Directions ->
Where in the data below does the word "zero" appear? Copy every line that has it.

[[ Material for this exercise, beginning ]]

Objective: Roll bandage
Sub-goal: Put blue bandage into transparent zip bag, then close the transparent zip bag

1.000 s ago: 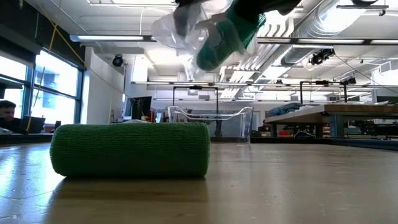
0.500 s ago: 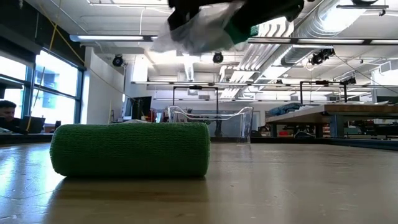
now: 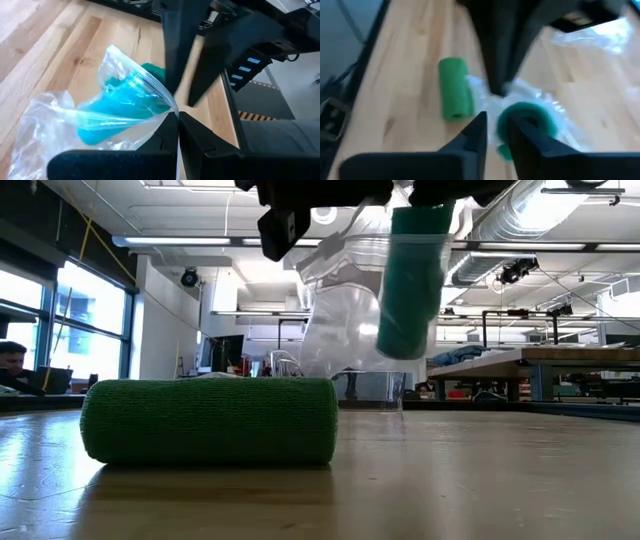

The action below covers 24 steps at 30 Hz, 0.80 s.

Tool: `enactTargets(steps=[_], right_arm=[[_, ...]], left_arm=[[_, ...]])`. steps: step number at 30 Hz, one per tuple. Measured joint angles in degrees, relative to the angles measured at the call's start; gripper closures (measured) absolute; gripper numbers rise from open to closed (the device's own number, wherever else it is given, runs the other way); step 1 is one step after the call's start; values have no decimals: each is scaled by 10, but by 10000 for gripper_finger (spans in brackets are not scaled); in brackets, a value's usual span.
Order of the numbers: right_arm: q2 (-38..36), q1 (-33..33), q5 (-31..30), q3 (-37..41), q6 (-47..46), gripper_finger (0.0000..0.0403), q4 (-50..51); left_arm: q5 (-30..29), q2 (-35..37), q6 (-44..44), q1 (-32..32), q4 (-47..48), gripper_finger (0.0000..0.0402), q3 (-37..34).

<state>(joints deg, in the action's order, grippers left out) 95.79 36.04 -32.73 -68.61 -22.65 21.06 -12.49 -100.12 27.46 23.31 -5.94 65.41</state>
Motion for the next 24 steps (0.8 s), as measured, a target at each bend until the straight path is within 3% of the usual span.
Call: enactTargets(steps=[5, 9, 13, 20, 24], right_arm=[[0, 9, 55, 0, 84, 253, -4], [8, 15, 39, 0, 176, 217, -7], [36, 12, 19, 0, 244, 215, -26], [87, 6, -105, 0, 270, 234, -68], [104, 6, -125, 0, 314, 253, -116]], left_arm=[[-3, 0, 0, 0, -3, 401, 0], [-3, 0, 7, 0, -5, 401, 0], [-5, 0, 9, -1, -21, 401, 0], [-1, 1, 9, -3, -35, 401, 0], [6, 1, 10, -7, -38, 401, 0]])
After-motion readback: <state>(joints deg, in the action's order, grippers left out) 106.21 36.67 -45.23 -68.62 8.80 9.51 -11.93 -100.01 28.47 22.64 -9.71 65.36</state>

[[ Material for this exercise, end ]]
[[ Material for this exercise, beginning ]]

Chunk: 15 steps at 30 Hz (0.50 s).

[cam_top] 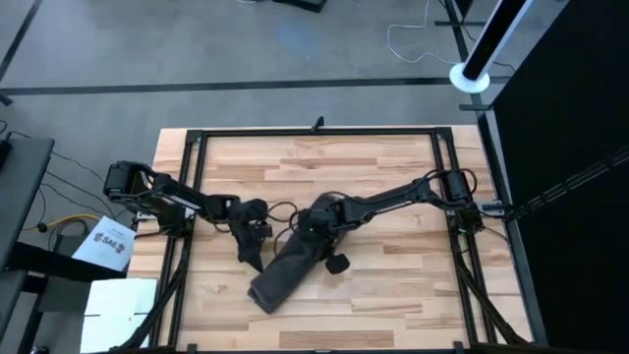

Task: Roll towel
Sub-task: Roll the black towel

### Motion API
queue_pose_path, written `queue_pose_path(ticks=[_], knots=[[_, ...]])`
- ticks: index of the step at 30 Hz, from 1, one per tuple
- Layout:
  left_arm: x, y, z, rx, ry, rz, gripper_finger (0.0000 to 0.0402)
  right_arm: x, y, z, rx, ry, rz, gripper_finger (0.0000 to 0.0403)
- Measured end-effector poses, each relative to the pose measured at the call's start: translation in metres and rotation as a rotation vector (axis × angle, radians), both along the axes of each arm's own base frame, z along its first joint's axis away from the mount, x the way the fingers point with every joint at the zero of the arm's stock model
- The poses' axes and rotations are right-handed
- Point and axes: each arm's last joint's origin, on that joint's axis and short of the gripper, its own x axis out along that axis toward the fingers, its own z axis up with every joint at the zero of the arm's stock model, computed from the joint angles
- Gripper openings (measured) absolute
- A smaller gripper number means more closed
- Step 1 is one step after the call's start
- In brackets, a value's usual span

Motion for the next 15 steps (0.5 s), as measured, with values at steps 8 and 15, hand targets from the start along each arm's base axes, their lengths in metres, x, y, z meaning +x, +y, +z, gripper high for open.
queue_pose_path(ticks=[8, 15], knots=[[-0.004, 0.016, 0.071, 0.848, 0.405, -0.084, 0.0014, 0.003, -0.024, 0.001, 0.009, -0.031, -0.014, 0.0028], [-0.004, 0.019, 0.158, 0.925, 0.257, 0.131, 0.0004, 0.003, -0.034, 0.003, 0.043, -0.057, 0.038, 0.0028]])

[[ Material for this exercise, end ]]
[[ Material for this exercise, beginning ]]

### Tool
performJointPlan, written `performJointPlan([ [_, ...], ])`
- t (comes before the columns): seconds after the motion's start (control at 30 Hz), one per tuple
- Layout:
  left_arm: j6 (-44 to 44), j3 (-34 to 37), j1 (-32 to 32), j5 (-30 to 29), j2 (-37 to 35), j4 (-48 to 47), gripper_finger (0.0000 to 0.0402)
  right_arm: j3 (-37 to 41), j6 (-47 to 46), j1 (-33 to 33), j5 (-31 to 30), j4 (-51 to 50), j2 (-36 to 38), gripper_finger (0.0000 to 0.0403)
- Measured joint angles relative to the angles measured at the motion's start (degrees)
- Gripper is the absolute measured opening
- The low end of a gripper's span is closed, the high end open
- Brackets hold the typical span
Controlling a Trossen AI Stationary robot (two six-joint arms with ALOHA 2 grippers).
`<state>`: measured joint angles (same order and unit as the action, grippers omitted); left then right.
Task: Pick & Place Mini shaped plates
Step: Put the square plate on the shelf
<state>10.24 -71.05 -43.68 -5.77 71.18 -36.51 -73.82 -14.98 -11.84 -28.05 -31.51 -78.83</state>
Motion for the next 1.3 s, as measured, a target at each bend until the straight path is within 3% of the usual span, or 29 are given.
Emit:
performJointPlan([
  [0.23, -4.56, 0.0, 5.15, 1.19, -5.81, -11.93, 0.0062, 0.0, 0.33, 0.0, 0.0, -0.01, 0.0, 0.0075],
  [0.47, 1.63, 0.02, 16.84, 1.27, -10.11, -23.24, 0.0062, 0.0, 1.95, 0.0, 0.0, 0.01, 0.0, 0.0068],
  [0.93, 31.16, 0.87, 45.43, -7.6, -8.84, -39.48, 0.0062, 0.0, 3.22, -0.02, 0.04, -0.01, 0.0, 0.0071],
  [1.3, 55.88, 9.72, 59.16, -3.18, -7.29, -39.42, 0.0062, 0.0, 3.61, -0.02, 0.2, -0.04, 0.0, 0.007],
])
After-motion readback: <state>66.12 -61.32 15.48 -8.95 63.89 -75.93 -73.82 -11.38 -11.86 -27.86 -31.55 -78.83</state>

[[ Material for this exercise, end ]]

Expected answer ->
- Measured end-effector poses, each relative to the pose measured at the call's start: translation in metres and rotation as a rotation vector (axis × angle, radians), both along the axes of each arm's own base frame, z along its first joint's axis away from the mount, x the way the fingers point with every joint at the zero of the arm's stock model
- Point and axes: each arm's last joint's origin, on that joint's axis and short of the gripper, its own x axis out along that axis toward the fingers, its own z axis up with every joint at the zero of the arm's stock model, computed from the joint angles

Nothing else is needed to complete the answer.